Rather than reiterate what has already been said very well by another blogger regarding the different types of editors and what their duties are, check out this outstanding blog.
Whenever you’re reading and encounter something annoying that bumps you out of the story, take a moment to consider whether you do the same thing, but have been blind to it. You can increase your skill as an author by noting when something stands out in another person’s work, whether it’s positive and negative.
Try to maintain consistent and comfortable chapter lengths. If you find a chapter has multiple section breaks, maybe you should start a new one instead.
Most readers expect a certain rhythm regarding how long a chapter lasts. Many also prefer to stop reading at a chapter’s end; if it drags on and on, it can be frustrating.

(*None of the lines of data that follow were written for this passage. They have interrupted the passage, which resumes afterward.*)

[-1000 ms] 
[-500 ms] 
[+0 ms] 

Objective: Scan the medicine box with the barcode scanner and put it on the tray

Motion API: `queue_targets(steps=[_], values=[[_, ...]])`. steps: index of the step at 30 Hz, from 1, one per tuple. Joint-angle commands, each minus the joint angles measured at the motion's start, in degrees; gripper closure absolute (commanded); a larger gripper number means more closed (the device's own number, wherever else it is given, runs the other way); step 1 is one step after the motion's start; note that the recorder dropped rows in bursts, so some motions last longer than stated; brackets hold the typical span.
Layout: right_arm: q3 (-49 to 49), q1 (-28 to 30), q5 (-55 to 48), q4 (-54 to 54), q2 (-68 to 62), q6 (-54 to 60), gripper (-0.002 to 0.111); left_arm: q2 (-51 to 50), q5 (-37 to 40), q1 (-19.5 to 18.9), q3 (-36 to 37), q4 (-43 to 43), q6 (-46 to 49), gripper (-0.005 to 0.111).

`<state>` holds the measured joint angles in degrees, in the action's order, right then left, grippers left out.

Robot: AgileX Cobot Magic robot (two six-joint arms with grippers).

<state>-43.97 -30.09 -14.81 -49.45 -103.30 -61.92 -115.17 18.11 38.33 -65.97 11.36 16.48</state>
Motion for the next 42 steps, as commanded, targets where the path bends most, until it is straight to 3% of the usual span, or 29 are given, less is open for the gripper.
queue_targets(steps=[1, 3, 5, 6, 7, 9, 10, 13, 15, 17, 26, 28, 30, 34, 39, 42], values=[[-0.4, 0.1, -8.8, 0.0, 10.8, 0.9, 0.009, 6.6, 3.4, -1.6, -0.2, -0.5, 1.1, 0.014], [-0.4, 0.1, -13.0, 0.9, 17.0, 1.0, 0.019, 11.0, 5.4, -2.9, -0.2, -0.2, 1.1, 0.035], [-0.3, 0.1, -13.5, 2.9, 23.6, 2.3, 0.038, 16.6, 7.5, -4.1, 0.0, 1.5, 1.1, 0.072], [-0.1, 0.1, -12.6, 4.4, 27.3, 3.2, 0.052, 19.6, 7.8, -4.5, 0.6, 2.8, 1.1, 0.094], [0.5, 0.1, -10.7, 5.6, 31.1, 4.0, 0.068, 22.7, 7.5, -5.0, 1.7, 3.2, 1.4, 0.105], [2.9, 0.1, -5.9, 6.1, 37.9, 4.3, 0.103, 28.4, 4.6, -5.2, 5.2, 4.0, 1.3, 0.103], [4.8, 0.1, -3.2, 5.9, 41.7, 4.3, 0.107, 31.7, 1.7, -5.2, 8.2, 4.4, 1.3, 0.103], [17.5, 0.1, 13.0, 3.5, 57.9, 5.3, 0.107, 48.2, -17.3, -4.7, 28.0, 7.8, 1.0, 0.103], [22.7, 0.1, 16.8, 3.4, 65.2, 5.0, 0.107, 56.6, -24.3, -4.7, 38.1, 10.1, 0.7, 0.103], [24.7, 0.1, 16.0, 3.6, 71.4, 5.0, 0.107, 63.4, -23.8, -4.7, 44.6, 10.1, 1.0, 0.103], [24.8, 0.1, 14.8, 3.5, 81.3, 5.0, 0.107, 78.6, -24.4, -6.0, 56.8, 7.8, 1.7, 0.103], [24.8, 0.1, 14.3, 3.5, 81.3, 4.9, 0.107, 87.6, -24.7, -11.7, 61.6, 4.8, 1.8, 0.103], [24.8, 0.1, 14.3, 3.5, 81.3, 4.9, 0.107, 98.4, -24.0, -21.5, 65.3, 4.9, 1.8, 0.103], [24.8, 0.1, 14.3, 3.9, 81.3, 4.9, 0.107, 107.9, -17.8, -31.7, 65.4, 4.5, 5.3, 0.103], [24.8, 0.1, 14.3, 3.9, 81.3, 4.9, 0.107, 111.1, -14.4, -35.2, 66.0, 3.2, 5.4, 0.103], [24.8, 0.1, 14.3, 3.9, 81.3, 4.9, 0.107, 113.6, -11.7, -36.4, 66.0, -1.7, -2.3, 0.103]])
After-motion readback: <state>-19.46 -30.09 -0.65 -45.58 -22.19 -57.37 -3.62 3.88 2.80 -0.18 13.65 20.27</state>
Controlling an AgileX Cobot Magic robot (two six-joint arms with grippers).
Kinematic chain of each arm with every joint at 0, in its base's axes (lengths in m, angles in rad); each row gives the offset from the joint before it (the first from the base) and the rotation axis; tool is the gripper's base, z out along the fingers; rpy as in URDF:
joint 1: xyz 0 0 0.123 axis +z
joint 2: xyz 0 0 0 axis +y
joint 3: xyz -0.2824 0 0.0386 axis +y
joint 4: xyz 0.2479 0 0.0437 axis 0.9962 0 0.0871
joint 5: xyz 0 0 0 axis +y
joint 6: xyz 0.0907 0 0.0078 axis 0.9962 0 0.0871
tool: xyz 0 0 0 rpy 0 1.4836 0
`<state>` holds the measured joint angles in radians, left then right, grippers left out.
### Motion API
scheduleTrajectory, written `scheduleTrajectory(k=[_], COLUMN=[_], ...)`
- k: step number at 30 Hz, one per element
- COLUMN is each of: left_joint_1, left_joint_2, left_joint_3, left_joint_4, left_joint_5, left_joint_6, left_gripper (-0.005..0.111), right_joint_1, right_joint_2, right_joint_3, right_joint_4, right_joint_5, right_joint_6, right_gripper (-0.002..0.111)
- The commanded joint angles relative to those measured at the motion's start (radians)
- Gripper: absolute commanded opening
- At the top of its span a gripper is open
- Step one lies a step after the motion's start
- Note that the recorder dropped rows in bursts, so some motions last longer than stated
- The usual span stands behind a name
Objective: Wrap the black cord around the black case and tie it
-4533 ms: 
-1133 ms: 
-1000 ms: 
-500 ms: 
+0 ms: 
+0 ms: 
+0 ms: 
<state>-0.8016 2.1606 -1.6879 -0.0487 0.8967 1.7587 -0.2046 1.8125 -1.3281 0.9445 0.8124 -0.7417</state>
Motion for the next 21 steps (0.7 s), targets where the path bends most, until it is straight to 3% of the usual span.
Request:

However, on the other hand, it’s usually not a good thing for a reader to put down your book, even if it’s to go to sleep or back to work. You can remedy that by ending each chapter with a cliffhanger, so they either keep reading or can’t wait to get back to find out what happens next.
When using a foreign language that you do not speak, be cautious when using translation software because it often doesn’t reflect the correct syntax. If possible, find a native speaker to confirm whether or not it’s correct. Google does a fairly good job, but there are certain idioms that don’t translate literally and can tip off a knowledgeable reader to your ignorance.
Watch for proper subject-verb agreement. “Writing skill IS important” vs. “Writing skill and grammar ARE important.” As a writer or author, knowing proper grammar is part of your job; even more so if you’re an editor.
Need a story idea? Fill in the blanks using the formula for the classic “What if?” premise. What if a ____ and a ____ went to _____ and ______. For practice, fill in the blanks based on your favorite sit-com or movie. This works well for creative writing teachers to fire up students’ imagination. The crazier the idea, the better.
When someone asks a question, be sure to punctuate with a “?” However, this can vary with narration. “He wondered whether the police had all the evidence” is a statement but “Did the police have all the evidence?” is a question.
Don’t slow down an action scene to describe the locale, whether it’s a room or city street. Do that in detail, long before the scene occurs, so the reader is already familiar with it. Then use a few keywords to trigger the image.